These are two cases of that complete welding of form and spirit which is all one need or should demand of art; the rest is a mere question of the artist’s emotional quality and stature. Art, in fact, will take all paths after the war just as before; and now and then the artist will fashion that true blend of form and fancy which is the achievement of beauty.
For Monsieur Rodin, beauty is the adoration of all that man perceives with his spiritual senses. Yes. And the task of artists is to kneel before life till they rive the heart from it and with that heart twine their own; out of such marriages come precious offspring, winged messengers.

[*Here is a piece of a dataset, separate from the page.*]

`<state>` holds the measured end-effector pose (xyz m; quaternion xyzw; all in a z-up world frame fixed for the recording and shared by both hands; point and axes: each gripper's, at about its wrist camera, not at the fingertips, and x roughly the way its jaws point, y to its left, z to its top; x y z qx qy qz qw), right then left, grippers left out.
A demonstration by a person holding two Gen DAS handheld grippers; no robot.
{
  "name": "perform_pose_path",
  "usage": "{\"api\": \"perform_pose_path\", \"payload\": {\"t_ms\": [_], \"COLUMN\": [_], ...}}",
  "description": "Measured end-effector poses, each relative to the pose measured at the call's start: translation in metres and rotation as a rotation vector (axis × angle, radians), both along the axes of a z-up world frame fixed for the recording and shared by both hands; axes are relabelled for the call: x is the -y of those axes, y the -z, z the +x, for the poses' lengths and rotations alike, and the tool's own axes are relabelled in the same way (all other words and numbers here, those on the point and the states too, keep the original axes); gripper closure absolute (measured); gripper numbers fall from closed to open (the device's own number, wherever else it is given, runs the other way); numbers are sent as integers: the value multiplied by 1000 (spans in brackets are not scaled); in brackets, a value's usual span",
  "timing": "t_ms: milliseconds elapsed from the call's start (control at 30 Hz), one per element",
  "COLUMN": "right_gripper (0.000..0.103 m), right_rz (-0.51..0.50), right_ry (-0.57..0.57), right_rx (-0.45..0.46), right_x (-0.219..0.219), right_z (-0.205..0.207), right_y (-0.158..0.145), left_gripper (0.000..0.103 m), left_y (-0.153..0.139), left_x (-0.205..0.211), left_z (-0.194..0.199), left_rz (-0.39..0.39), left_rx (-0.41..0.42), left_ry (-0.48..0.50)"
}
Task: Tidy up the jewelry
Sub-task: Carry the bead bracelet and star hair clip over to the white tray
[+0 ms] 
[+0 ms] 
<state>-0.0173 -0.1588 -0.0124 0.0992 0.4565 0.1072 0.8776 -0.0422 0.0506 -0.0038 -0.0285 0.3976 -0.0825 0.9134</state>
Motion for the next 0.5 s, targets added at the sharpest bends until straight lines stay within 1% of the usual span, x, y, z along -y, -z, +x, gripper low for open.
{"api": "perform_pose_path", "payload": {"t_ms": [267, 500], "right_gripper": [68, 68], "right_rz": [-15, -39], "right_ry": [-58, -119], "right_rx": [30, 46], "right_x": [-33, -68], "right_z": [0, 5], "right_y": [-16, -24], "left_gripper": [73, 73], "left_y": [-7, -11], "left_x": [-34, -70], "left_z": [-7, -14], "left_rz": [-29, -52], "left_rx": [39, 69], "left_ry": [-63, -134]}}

There is a picture of Francesca’s in the Louvre, too much restored—some say it is not a Francesca, but if not, then neither are they Francescas in the English National Gallery, and those, so far as I know, are not disputed—a picture of the Virgin, with hands pressed together, before her naked Babe, in a landscape of hills and waters. Her kneeling figure has in it I cannot tell what of devotion and beauty, which makes the heart turn over within one. With his spiritual senses the painter has perceived, and in adoration set down what he has seen, mingling with it the longings of his own heart. And they who look on that picture know for evermore what devotion and beauty are. And if they be artists, they go away fortified again to the taking up of a long quest.
This is the utility of art. It plays between men like light, showing the heights and depths of nature, beckoning on, or warning of destruction, and ever through emotion revealing heart to heart. It is the priestess of Humanism, confirming to us our future, reassuring our faltering faith in our own approach to the Unknowable, till the tides of the Creative Purpose turn, and our world gets cold; and Man, having lived his day to the uttermost, finds gradual sleep.
TRE CIME DI LAVAREDO
(From the Book of Italy, 1916.)
Most of us who have lived a good long time have found some part of the world to look on as the happy hunting-ground of our spirits, the place most blessed by memory. And within that sacred circle there will be some spot, above all others, enchanted.
Tre Cime di Lavaredo! Drei Zinnen! You three rock mountains above Misurina of the Italian Tyrol—how many times have we not climbed up, to lie on your high stony slopes, steeping our eyes in wild form and colour, wherefrom even a dull spirit must take wings and soar a little! Width of thought is surely born, in some sort, of majestic sights—cloud forms, and a burning sky, rock pinnacles, and wandering, deep-down valleys, the gray-violet shadows on the hills, the frozen serenity of far snows. All the outspread miracle there lies fan-shaped to the south, south-east, south-west, having that warmth which so makes the heart rejoice the moment one passes over and looks southward from any mountain. What traveller does not feel strange loveliness steal up into his soul from southern slopes? Domodossola below the Simplon; Val d’Aosta beyond the Matterhorn; Bormio beneath the Stelvio; and many another holy place. It is not merely charm and mellowness—the South can be savage as the North—it is some added poignancy of form and colour, and a look of being blessed.
Tre Cime di Lavaredo! Music comes drifting up your slopes, from pasture far down enough to give magic to cow-bells.
But now, where but three years ago we watched a little white cow licking its herd’s sprained hand, men are fighting to the death. Batteries must be adorning that steep forcella running from the refuge hut. A new kind of thunder reverberates, in whose roar the stones that were for ever falling will have lost their voices. And the beasts, the gray, the dun, the white, mild-eyed—their pasture below must be a desert! Even the goats surely have gone. Or do they and their young masters attend placidly on these new mysteries, just pricking their ears now and again at some too raucous clap and clatter of guns?